M. Quinet a tout donné à cette pieuse et virile étude de la révolution française, la droiture de la conscience, le plus scrupuleux examen, la méditation la plus patiente et la plus concentrée, une volonté et une puissance égales d’intuition ; puis, et c’est encore un témoignage souverain de son culte pour la révolution et pour la patrie, il a paré son œuvre avec amour du plus pur et du plus éloquent français qu’il ait jamais lui-même parlé. Un grand nombre d’amis de la révolution française ont eu le travers de s’éparpiller en petites sectes orgueilleuses, farouches, intolérantes, qui, comme autant de petites églises, ont perpétué les vieux dissentimens des hommes de 1789, 1792 et 1793. Il y a des orthodoxes des doctrines républicaines qui sacrifient les principes et les intérêts de la liberté à de puériles antipathies. On a vu récemment, à propos des projets de décentralisation publiés par le comité de Nancy, une de ces manifestations d’aveugle intolérance révolutionnaire. Une sorte de dévotion jacobine a fait éclat contre la décentralisation : on eût dit qu’il s’agissait encore de mettre hors la loi les girondins fédéralistes. La grandeur et la bienfaisante influence du livre de M. Quinet sont de replacer la liberté à son vrai rang, le premier parmi les principes de la révolution, et de rattacher à leur tradition, qui est l’absolutisme de l’ancien régime, les procédés de centralisation excessive et de tyrannique arbitraire qui ont été adoptés par les factions révolutionnaires. Nous ne pouvons exprimer ici les motifs de l’admiration que nous inspire cette œuvre imposante ; mais ou nous nous trompons fort, ou elle est destinée à remuer puissamment les esprits. Elle comptera parmi les plus efficaces services qui aient été rendus à la cause de la révolution française, et marquera comme un signe de salutaire réveil des âmes, si l’esprit national n’est point condamné a une léthargie éternelle.

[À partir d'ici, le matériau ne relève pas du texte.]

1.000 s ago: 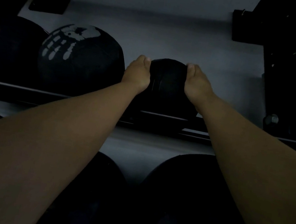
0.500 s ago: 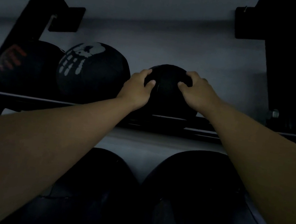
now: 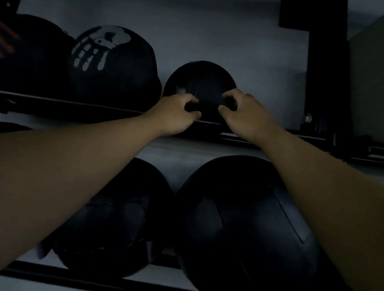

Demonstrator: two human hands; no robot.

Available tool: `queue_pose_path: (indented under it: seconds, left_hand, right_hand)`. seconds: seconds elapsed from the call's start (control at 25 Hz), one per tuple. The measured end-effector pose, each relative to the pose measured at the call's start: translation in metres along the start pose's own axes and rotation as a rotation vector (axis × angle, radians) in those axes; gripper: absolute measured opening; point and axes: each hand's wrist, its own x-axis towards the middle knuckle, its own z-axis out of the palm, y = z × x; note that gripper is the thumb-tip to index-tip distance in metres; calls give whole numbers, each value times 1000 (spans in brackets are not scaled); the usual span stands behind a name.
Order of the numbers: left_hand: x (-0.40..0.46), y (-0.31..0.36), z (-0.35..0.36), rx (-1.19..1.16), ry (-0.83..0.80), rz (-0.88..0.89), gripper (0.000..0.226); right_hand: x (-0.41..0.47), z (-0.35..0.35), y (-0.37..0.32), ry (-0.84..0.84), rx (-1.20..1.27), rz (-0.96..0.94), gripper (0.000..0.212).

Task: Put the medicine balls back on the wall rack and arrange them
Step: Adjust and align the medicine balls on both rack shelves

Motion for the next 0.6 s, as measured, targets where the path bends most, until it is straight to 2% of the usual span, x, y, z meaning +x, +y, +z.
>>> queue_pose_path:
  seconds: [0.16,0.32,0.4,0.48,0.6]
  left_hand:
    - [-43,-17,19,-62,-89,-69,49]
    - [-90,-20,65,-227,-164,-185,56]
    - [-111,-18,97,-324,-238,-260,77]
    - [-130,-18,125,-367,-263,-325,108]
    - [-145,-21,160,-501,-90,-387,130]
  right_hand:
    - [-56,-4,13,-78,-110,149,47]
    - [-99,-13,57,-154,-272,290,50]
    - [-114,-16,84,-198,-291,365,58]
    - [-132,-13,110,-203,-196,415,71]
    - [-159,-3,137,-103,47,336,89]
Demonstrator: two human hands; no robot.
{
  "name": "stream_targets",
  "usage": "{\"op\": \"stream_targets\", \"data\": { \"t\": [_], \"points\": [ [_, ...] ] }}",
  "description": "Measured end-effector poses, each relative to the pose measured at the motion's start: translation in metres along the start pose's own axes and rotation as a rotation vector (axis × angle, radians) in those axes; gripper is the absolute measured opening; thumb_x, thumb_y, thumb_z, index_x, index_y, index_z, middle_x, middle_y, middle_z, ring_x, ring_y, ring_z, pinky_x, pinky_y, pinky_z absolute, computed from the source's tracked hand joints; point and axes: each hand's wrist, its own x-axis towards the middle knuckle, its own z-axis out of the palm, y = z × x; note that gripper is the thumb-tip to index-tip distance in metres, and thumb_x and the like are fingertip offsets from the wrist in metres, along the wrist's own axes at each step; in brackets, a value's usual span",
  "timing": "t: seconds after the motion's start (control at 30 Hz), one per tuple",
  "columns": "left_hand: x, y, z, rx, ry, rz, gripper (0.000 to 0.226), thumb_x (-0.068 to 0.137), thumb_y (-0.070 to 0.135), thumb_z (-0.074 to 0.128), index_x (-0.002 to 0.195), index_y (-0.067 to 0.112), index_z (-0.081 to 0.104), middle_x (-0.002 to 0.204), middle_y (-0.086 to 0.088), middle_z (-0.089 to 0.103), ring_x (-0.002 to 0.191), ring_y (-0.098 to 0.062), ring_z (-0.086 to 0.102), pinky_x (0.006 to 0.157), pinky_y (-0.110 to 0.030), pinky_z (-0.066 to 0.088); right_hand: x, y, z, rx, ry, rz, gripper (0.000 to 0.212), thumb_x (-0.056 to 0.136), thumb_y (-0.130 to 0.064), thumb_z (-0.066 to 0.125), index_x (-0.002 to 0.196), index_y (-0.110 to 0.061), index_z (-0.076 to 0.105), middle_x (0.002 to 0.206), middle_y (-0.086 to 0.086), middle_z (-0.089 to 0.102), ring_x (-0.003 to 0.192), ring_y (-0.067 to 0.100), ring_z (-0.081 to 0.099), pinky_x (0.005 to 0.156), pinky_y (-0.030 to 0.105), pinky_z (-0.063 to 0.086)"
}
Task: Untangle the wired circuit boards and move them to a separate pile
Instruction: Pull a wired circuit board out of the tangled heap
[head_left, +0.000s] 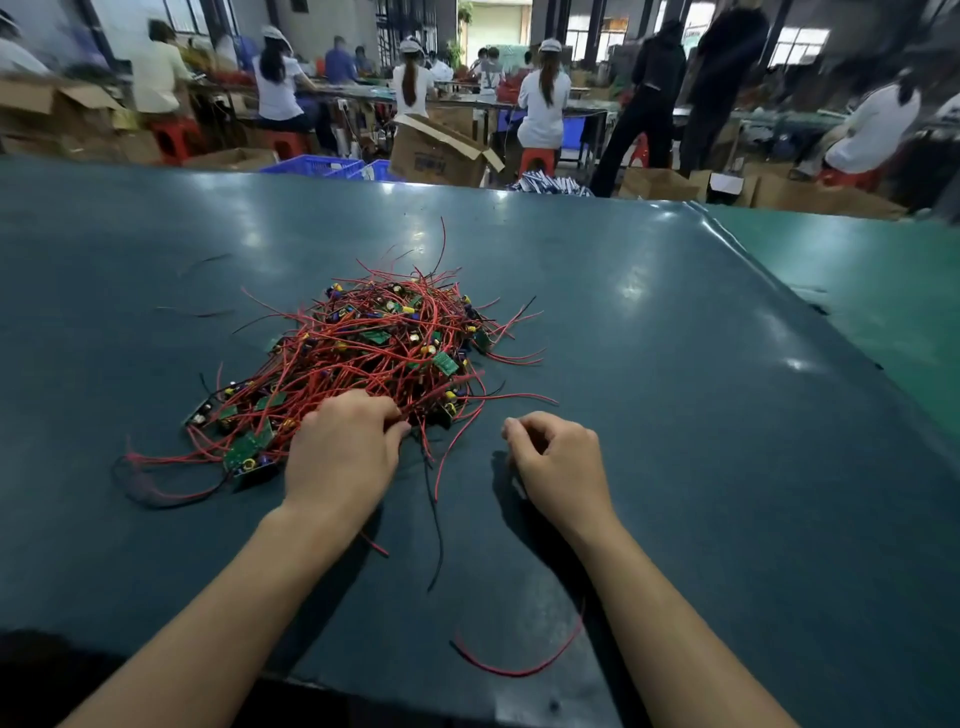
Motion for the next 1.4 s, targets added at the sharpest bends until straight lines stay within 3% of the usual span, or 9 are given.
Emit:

Nous faisions naguère allusion à la fin d’un homme d’esprit, d’un homme heureux, qui a tenu une grande place dans notre époque et dont l’âme n’a point été à coup sûr assaillie des nobles soucis qui tourmentent et élèvent la pensée de M. Quinet : nous voulons parler de M. Dupin. Il n’y a pas grand’chose à dire d’hommes de cette importance et de ce naturel tant qu’on est encore dans la période des oraisons funèbres officielles ; il faut pour les juger prendre plus de perspective et les considérer de plus loin. Constatons seulement que la bonne fortune suit M. Dupin jusqu’après sa mort : elle lui donne ou lui prépare dans ses fonctions judiciaires ou dans ses honneurs littéraires des successeurs qui honorent son héritage. À la cour de cassation il a été remplacé par le premier légiste de notre époque, M. Delangle. À l’Académie française, nous espérons que son fauteuil sera rempli par un des maîtres les plus laborieux et les plus estimés de l’école historique française, par M. Amédée Thierry, car cette fois nous ne doutons point que la modestie de M. Thierry ne cède aux vœux du monde lettré, qui depuis longtemps l’appelle à l’Académie. e. forcade.